Certificate expired
Browsers show TLS warnings for ciam.<domain> or iam.<domain>
If users see a browser TLS warning ("Your connection is not private", NET::ERR_CERT_DATE_INVALID), your Caddy certificate has expired.
This is rare in Olympus because:
- Caddy auto-renews 30 days before expiry.
cert-expiry-check.ymlworkflow runs daily and opens GitHub Issues at 30/14/7 day windows.
But if expiry happens anyway, this page is the recovery.
Immediate fix
ssh prod 'podman exec olympus-caddy caddy reload --config /etc/caddy/Caddyfile'Caddy reload triggers an ACME renewal check. If the cert is expired but the renewal would succeed, Caddy fetches a new one within seconds.
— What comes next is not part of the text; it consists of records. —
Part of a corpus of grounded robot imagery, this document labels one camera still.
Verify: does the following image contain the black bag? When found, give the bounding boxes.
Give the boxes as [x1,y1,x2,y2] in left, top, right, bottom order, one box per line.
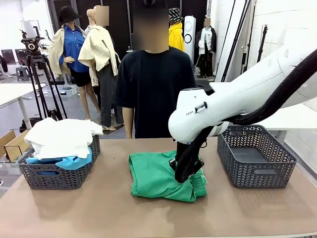
[19,109,62,130]

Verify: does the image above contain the green shorts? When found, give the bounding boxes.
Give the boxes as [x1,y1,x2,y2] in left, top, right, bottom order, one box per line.
[128,150,208,203]

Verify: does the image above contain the person's right forearm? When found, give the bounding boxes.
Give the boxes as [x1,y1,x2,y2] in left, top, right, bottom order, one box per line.
[123,108,135,139]

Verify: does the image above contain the mannequin with blue shirt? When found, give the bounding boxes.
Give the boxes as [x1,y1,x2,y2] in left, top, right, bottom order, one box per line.
[48,6,101,126]

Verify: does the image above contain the mannequin with yellow hoodie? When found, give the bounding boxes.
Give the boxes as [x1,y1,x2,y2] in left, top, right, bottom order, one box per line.
[168,7,186,52]

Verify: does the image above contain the white floor box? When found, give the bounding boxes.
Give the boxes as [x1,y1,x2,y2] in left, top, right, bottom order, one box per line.
[47,85,77,97]

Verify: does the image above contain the light blue garment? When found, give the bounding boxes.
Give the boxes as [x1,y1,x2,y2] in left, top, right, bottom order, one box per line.
[55,146,93,171]

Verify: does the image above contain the mannequin with black jacket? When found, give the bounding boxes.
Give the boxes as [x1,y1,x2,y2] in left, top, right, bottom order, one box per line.
[195,17,217,78]

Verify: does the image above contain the black camera tripod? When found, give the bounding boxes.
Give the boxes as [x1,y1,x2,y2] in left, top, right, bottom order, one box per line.
[26,54,67,122]

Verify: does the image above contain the grey plastic stool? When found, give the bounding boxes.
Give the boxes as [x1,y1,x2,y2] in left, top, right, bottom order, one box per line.
[15,66,32,82]

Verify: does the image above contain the black leaning light stand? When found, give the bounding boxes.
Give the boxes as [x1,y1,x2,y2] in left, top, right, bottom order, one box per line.
[220,0,257,82]

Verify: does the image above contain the black braided cable bundle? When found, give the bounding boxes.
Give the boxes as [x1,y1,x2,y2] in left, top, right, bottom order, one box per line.
[174,48,317,183]

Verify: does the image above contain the mannequin with cream jacket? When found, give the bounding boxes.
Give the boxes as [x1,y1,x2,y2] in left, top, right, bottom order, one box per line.
[78,5,124,131]

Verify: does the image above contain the wooden board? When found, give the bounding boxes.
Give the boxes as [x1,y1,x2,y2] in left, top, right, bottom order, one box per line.
[0,129,30,162]

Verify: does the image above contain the white standing air conditioner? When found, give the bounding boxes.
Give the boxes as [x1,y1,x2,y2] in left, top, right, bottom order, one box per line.
[184,15,196,65]

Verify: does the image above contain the white t-shirt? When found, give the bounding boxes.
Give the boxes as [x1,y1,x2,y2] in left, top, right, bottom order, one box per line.
[24,117,104,160]

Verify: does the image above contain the dark grey plastic basket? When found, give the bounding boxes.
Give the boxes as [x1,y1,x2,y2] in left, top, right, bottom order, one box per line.
[16,133,101,190]
[216,124,298,189]

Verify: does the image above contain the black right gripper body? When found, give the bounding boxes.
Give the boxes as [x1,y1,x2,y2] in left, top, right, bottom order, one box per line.
[169,148,184,171]

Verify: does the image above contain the person in black t-shirt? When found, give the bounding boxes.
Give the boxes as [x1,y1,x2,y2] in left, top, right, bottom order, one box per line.
[112,0,198,139]

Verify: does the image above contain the black upright pole stand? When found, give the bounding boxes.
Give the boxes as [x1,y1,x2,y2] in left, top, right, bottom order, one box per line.
[256,24,269,62]

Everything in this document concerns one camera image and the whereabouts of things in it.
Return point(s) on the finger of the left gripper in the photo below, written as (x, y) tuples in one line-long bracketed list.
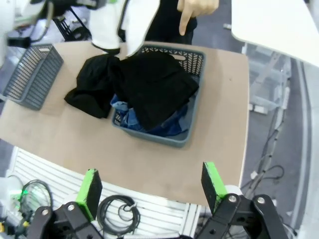
[(92, 3)]

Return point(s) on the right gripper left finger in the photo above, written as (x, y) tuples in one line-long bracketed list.
[(89, 194)]

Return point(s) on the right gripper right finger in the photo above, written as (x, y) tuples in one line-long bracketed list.
[(211, 186)]

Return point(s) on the blue denim shorts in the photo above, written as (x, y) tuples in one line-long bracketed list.
[(129, 119)]

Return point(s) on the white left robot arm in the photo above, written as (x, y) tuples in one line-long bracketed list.
[(5, 25)]

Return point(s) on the person's left hand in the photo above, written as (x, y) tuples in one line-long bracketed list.
[(197, 7)]

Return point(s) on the white slatted base panel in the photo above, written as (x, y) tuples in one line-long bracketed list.
[(62, 169)]

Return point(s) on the grey plastic lattice basket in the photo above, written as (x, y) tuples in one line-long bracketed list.
[(32, 79), (154, 142)]

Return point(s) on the person in black t-shirt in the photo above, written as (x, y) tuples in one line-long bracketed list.
[(169, 25)]

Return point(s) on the clear plastic storage box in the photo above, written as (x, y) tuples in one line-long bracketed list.
[(269, 84)]

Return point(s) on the white table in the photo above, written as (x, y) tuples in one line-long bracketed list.
[(274, 20)]

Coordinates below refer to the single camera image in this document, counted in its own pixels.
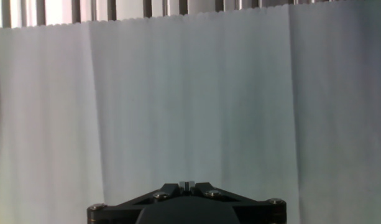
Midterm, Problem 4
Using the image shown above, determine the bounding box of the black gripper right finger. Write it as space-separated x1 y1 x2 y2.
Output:
186 181 287 224

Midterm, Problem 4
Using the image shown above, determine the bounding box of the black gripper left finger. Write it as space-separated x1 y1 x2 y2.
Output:
86 181 188 224

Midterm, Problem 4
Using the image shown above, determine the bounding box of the blue green white tablecloth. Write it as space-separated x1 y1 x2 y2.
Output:
0 4 381 224

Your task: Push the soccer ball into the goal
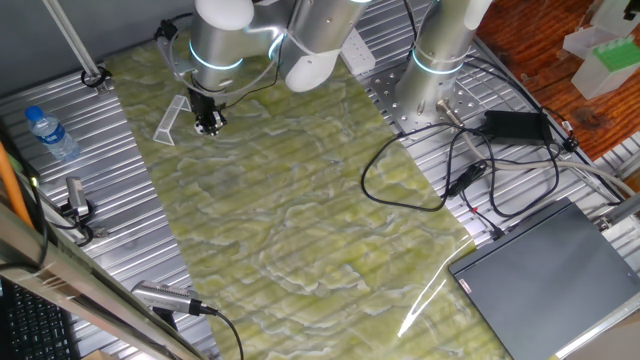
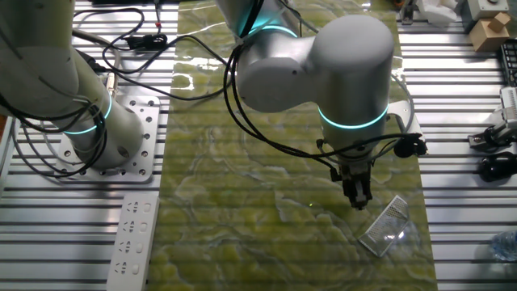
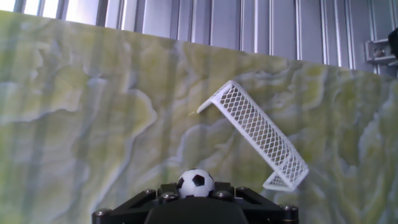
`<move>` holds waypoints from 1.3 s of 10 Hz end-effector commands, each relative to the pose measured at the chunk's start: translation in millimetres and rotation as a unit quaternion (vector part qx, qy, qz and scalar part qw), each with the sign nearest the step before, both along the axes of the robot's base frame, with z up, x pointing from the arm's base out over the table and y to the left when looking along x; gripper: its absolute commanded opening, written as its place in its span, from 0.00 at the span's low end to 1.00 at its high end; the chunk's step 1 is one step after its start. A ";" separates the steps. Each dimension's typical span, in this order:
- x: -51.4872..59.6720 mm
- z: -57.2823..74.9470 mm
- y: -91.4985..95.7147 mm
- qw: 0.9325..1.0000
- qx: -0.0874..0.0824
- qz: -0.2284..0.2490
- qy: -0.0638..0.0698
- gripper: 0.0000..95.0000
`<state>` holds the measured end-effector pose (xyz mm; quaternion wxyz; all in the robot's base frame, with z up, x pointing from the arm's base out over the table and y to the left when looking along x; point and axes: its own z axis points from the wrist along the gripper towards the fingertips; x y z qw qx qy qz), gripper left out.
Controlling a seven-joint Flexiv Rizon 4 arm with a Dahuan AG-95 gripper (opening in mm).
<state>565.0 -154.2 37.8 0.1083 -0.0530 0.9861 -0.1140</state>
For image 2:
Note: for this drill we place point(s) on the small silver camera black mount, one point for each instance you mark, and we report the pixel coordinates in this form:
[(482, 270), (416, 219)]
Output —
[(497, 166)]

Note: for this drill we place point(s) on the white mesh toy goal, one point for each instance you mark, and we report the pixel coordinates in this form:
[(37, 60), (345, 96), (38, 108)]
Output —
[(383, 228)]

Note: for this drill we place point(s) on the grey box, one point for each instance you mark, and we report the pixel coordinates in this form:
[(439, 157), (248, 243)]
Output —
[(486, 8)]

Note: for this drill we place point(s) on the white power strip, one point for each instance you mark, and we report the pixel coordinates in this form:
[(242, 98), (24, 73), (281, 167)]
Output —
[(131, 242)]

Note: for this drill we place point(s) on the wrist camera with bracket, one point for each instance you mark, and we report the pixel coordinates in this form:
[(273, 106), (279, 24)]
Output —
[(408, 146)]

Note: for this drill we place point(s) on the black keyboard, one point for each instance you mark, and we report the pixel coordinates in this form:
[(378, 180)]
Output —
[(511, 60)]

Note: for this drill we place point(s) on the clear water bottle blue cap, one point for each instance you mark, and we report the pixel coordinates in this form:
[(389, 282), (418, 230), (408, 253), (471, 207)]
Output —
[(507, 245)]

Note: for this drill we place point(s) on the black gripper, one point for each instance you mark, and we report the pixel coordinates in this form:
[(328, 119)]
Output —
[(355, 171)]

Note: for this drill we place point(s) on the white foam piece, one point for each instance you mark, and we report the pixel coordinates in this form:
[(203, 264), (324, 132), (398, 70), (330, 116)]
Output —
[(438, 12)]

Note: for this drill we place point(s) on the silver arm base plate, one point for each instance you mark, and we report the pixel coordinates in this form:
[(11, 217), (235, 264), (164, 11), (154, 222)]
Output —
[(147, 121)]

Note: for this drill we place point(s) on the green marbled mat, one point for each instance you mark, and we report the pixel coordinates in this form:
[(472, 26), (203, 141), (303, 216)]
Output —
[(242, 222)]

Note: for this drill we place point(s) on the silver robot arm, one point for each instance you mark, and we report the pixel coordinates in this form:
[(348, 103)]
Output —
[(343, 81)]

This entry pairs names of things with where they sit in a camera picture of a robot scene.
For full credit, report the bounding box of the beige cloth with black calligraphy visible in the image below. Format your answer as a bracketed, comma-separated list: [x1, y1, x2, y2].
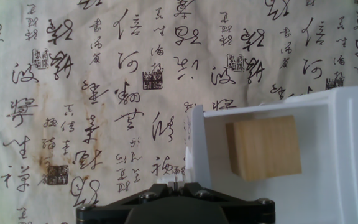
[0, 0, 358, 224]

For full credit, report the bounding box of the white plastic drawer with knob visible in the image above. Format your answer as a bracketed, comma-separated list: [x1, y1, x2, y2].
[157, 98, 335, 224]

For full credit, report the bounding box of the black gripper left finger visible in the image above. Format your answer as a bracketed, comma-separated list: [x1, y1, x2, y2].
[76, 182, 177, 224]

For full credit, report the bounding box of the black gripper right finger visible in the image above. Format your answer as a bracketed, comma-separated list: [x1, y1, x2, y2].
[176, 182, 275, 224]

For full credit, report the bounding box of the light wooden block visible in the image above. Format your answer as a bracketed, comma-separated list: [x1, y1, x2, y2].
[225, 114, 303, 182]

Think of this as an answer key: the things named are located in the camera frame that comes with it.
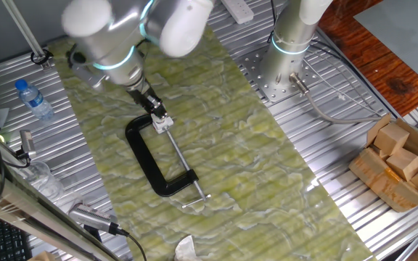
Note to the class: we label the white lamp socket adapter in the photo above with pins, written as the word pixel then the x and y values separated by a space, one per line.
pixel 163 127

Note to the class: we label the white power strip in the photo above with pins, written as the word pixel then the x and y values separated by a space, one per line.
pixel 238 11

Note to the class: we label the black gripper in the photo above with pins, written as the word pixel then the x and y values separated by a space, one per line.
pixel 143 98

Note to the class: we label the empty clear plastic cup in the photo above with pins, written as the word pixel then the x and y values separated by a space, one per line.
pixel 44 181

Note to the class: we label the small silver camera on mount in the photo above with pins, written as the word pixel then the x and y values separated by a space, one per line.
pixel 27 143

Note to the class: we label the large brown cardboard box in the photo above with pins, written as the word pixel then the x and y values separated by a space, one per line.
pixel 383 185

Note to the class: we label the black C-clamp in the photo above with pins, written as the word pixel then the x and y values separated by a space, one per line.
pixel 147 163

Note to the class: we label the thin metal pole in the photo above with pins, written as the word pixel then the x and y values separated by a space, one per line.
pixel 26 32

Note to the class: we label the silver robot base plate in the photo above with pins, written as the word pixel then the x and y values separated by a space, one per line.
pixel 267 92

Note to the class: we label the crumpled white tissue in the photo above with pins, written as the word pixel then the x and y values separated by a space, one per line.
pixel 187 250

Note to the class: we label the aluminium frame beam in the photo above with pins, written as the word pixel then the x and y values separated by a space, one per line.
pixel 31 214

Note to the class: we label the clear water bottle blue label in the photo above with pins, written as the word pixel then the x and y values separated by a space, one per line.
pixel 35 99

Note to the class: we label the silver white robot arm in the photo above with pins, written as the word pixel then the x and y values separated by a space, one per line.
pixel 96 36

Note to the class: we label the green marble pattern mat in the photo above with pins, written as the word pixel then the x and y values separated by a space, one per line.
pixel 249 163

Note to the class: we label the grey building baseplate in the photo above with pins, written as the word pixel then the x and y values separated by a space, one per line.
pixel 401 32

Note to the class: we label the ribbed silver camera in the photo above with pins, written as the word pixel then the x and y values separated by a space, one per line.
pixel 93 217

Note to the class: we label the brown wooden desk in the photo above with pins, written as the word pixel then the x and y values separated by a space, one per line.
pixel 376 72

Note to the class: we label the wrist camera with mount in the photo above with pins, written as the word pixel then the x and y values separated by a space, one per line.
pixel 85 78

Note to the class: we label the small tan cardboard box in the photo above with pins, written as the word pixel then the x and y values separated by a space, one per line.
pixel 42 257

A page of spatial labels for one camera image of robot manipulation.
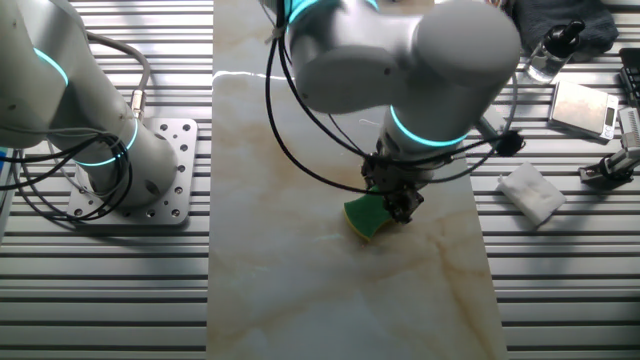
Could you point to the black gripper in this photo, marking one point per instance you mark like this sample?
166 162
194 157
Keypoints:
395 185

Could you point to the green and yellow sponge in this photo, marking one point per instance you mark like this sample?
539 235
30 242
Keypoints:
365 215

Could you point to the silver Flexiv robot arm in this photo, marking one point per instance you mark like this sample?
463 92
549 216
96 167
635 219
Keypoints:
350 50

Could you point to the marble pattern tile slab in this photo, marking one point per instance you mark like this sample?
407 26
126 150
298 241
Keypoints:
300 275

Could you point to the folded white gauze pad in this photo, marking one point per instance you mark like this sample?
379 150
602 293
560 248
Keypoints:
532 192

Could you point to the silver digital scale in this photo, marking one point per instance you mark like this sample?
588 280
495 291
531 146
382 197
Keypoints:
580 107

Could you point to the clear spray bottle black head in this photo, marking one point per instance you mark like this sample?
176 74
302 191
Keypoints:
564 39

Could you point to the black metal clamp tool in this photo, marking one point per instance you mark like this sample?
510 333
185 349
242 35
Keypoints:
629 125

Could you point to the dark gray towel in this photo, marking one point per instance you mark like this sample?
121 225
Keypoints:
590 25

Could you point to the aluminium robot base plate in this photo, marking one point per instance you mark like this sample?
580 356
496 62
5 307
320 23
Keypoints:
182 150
Why renewal didn't happen automatically
The most common reasons:
Let's Encrypt rate limit
Let's Encrypt limits 50 certs per registered domain per week. If your domain hit the limit (often because of accidental repeated cert requests), no renewal succeeds.
Check by running the renewal manually and looking at the error:
ssh prod 'podman logs olympus-caddy --since 1h | grep -i acme'If you see "too many failed authorizations" or "rate limit exceeded," fall back to ZeroSSL (Caddy supports it as an alternative ACME provider). Update Caddyfile:
{
acme_ca https://acme.zerossl.com/v2/DV90
acme_eab {
key_id <your-id>
mac_key <your-key>
}
}HTTP-01 challenge failing
Caddy's default ACME validates ownership via HTTP-01, Let's Encrypt fetches http://<domain>/.well-known/acme-challenge/.... If your firewall blocks port 80, this fails.
Verify port 80 is reachable from outside:
curl -v http://ciam.<domain>/.well-known/acme-challenge/test
# Expected: 404 (Caddy returns 404 because there's no real challenge; the route is reachable)Fix: ensure port 80 is open in the host firewall AND reachable from the internet (CDN proxies that intercept HTTP traffic block this).
If you're behind a proxy that intercepts HTTP, switch to DNS-01 ACME (uses your DNS provider's API).
DNS not resolving
If your domain's DNS no longer points at the VPS (registrar lapsed, DNS provider issue), Let's Encrypt can't reach you.
dig ciam.<domain>
# Expected: A record matching your VPS IPCaddy container restarted but /data wasn't preserved
Caddy stores certificates and ACME accounts in /data. If this volume gets recreated (e.g. with podman compose down -v), Caddy must request new certs.
In small windows where you've recently issued many certs, the new request may hit the rate limit.
Fix: avoid destroying the Caddy data volume. The compose file should declare it as a named volume that persists.
After fix: verify
echo | openssl s_client -connect ciam.<domain>:443 -servername ciam.<domain> 2>/dev/null | openssl x509 -noout -datesShould show notBefore=<recent> and notAfter=<recent + 90 days>.
Long-term prevention
- Enable
cert-expiry-check.ymlin your platform fork's actions. It checks every day. - Set up status-page monitoring, public uptime monitoring services (uptimerobot, StatusCake, etc.) will alert on TLS errors immediately.
- Don't manually delete Caddy data. It loses ACME accounts and starts cold.